Here are some entries. Print them exactly as they are.

——————————

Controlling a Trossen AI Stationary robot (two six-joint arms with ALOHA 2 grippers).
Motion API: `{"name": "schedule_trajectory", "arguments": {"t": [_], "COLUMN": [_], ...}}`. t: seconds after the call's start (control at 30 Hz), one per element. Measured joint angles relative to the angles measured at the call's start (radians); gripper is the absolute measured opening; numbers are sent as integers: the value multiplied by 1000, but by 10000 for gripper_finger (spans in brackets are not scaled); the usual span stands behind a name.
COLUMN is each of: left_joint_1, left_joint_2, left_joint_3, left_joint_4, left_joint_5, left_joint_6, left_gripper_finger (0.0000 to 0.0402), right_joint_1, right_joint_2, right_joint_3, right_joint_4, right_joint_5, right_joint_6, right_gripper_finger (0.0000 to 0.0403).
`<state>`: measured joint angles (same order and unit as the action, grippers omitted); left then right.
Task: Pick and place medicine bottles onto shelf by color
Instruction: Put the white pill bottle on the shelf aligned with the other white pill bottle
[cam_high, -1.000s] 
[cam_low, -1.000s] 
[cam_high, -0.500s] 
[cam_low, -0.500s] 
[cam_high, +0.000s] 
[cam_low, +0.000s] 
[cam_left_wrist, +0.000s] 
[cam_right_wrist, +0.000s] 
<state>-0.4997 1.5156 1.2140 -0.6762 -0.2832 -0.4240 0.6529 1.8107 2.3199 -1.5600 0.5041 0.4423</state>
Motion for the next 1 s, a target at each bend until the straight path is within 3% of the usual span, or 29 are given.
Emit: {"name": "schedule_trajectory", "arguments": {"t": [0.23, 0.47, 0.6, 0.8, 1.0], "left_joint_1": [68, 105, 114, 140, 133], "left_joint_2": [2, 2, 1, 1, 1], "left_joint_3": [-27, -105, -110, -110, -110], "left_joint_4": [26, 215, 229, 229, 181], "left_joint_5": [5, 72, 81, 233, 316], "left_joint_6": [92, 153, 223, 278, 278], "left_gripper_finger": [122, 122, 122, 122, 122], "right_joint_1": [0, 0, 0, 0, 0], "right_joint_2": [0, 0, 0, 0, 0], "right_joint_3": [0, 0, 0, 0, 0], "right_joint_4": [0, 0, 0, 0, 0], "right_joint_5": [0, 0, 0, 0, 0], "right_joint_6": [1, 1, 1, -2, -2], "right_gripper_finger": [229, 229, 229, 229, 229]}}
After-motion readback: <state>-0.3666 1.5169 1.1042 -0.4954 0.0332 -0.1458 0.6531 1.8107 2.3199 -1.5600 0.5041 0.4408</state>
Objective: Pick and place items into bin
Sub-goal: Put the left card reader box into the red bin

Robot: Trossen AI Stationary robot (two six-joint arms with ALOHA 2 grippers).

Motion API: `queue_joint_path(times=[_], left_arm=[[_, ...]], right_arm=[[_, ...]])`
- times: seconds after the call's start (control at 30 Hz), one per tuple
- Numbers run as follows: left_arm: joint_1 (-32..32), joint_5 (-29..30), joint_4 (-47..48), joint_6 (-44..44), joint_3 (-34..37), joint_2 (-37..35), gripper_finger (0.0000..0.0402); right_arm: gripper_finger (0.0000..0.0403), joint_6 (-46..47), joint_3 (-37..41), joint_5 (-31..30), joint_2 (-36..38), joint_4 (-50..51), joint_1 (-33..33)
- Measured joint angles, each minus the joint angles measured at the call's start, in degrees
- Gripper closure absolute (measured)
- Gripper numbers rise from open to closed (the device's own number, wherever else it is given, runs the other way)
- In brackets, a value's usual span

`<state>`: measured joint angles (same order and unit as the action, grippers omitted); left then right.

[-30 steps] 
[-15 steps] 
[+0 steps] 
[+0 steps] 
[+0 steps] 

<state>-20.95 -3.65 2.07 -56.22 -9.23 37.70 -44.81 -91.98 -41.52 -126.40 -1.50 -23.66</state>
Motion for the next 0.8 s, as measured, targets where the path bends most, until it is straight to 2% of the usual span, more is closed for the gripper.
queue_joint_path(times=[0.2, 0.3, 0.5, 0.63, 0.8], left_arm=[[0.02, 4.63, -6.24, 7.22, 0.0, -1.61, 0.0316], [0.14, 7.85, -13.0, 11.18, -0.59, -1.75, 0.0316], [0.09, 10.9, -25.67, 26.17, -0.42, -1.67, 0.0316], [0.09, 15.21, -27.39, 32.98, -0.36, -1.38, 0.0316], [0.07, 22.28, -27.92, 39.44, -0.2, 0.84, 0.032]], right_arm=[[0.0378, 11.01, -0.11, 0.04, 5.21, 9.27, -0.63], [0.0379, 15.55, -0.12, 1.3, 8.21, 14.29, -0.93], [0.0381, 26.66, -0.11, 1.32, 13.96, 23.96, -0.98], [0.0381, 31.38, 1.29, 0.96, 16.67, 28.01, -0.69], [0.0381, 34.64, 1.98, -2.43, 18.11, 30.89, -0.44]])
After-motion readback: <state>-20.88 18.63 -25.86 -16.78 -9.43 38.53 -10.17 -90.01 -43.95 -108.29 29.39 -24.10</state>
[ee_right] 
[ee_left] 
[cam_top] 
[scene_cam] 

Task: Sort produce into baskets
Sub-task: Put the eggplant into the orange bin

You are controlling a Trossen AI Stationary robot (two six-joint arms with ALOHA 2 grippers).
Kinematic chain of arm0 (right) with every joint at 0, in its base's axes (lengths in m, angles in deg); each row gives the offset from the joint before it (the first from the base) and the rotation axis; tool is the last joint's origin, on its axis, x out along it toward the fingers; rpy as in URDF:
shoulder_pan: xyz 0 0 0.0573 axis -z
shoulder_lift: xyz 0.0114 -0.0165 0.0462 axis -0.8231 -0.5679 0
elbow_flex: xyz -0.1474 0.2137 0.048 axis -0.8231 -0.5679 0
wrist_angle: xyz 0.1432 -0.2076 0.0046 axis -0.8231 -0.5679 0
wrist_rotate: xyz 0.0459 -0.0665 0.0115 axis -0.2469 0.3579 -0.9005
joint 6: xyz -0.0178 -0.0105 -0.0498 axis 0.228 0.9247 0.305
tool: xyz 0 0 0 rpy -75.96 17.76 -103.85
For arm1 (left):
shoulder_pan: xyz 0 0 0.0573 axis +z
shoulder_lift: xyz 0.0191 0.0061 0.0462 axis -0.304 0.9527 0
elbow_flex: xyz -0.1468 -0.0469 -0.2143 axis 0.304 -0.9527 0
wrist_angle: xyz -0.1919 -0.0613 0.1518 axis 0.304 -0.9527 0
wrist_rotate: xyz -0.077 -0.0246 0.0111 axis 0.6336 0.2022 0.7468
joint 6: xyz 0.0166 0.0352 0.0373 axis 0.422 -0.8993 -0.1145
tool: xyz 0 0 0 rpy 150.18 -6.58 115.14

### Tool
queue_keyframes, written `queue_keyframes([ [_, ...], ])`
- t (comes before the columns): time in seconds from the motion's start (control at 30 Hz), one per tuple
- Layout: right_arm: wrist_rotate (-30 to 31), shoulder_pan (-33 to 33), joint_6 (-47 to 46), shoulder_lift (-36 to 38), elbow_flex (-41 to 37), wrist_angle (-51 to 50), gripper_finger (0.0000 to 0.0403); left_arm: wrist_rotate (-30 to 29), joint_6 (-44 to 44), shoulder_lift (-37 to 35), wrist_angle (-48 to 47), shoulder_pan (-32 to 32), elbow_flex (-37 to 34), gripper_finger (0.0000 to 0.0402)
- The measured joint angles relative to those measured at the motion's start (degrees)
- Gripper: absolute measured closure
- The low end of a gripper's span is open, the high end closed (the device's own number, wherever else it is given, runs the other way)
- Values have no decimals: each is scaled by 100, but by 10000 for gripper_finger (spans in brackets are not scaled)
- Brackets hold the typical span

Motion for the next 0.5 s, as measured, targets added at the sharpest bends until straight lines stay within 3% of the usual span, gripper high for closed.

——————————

● **Exercise answer**:
Controlling a Trossen AI Stationary robot (two six-joint arms with ALOHA 2 grippers).
Motion API: `{"name": "schedule_trajectory", "arguments": {"t": [_], "COLUMN": [_], ...}}`. t: seconds after the call's start (control at 30 Hz), one per element. Measured joint angles relative to the angles measured at the call's start (radians); gripper is the absolute measured opening; numbers are sent as integers: the value multiplied by 1000, but by 10000 for gripper_finger (spans in brackets are not scaled); the usual span stands behind a name.
COLUMN is each of: left_joint_1, left_joint_2, left_joint_3, left_joint_4, left_joint_5, left_joint_6, left_gripper_finger (0.0000 to 0.0402), right_joint_1, right_joint_2, right_joint_3, right_joint_4, right_joint_5, right_joint_6, right_gripper_finger (0.0000 to 0.0403).
`<state>`: measured joint angles (same order and unit as the action, grippers omitted); left then right.
Task: Pick and place medicine bottles onto shelf by color
Instruction: Put the white pill bottle on the shelf aligned with the other white pill bottle
[cam_high, -1.000s] 
[cam_low, -1.000s] 
[cam_high, -0.500s] 
[cam_low, -0.500s] 
[cam_high, +0.000s] 
[cam_low, +0.000s] 
[cam_left_wrist, +0.000s] 
[cam_right_wrist, +0.000s] 
<state>-0.4997 1.5156 1.2140 -0.6762 -0.2832 -0.4240 0.6529 1.8107 2.3199 -1.5600 0.5041 0.4423</state>
Motion for the next 1 s, a target at each bend until the straight path is within 3% of the usual span, or 29 are given.
Emit: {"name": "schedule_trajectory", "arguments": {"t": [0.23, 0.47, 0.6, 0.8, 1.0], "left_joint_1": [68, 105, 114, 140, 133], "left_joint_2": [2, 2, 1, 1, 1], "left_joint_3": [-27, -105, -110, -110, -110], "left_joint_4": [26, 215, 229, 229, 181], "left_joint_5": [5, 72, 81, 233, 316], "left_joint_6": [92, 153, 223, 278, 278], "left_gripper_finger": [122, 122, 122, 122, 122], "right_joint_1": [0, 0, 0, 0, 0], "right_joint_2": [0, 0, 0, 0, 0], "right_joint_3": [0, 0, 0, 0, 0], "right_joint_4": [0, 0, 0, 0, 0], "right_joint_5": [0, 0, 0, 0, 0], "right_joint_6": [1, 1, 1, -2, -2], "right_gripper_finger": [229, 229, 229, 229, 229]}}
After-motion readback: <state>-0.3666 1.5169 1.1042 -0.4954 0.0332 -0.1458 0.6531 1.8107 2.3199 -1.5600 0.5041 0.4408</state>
Objective: Pick and place items into bin
Sub-goal: Put the left card reader box into the red bin

Robot: Trossen AI Stationary robot (two six-joint arms with ALOHA 2 grippers).

Motion API: `queue_joint_path(times=[_], left_arm=[[_, ...]], right_arm=[[_, ...]])`
- times: seconds after the call's start (control at 30 Hz), one per tuple
- Numbers run as follows: left_arm: joint_1 (-32..32), joint_5 (-29..30), joint_4 (-47..48), joint_6 (-44..44), joint_3 (-34..37), joint_2 (-37..35), gripper_finger (0.0000..0.0402); right_arm: gripper_finger (0.0000..0.0403), joint_6 (-46..47), joint_3 (-37..41), joint_5 (-31..30), joint_2 (-36..38), joint_4 (-50..51), joint_1 (-33..33)
- Measured joint angles, each minus the joint angles measured at the call's start, in degrees
- Gripper closure absolute (measured)
- Gripper numbers rise from open to closed (the device's own number, wherever else it is given, runs the other way)
- In brackets, a value's usual span

`<state>`: measured joint angles (same order and unit as the action, grippers omitted); left then right.

[-30 steps] 
[-15 steps] 
[+0 steps] 
[+0 steps] 
[+0 steps] 

<state>-20.95 -3.65 2.07 -56.22 -9.23 37.70 -44.81 -91.98 -41.52 -126.40 -1.50 -23.66</state>
Motion for the next 0.8 s, as measured, targets where the path bends most, until it is straight to 2% of the usual span, more is closed for the gripper.
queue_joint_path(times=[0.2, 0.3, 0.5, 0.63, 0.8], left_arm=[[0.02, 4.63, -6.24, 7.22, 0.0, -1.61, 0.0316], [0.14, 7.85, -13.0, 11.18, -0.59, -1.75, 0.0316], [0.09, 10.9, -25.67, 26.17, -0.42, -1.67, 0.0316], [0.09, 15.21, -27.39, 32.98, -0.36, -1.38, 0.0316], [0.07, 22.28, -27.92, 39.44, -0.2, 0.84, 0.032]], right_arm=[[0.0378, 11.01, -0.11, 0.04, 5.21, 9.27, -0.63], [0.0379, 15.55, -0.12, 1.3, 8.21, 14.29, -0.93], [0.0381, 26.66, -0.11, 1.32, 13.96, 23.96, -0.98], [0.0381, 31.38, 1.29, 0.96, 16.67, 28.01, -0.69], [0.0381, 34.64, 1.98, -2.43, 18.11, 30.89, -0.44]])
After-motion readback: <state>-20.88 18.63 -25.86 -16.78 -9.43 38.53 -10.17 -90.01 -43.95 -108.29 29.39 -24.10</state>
[ee_right] 
[ee_left] 
[cam_top] 
[scene_cam] 

Task: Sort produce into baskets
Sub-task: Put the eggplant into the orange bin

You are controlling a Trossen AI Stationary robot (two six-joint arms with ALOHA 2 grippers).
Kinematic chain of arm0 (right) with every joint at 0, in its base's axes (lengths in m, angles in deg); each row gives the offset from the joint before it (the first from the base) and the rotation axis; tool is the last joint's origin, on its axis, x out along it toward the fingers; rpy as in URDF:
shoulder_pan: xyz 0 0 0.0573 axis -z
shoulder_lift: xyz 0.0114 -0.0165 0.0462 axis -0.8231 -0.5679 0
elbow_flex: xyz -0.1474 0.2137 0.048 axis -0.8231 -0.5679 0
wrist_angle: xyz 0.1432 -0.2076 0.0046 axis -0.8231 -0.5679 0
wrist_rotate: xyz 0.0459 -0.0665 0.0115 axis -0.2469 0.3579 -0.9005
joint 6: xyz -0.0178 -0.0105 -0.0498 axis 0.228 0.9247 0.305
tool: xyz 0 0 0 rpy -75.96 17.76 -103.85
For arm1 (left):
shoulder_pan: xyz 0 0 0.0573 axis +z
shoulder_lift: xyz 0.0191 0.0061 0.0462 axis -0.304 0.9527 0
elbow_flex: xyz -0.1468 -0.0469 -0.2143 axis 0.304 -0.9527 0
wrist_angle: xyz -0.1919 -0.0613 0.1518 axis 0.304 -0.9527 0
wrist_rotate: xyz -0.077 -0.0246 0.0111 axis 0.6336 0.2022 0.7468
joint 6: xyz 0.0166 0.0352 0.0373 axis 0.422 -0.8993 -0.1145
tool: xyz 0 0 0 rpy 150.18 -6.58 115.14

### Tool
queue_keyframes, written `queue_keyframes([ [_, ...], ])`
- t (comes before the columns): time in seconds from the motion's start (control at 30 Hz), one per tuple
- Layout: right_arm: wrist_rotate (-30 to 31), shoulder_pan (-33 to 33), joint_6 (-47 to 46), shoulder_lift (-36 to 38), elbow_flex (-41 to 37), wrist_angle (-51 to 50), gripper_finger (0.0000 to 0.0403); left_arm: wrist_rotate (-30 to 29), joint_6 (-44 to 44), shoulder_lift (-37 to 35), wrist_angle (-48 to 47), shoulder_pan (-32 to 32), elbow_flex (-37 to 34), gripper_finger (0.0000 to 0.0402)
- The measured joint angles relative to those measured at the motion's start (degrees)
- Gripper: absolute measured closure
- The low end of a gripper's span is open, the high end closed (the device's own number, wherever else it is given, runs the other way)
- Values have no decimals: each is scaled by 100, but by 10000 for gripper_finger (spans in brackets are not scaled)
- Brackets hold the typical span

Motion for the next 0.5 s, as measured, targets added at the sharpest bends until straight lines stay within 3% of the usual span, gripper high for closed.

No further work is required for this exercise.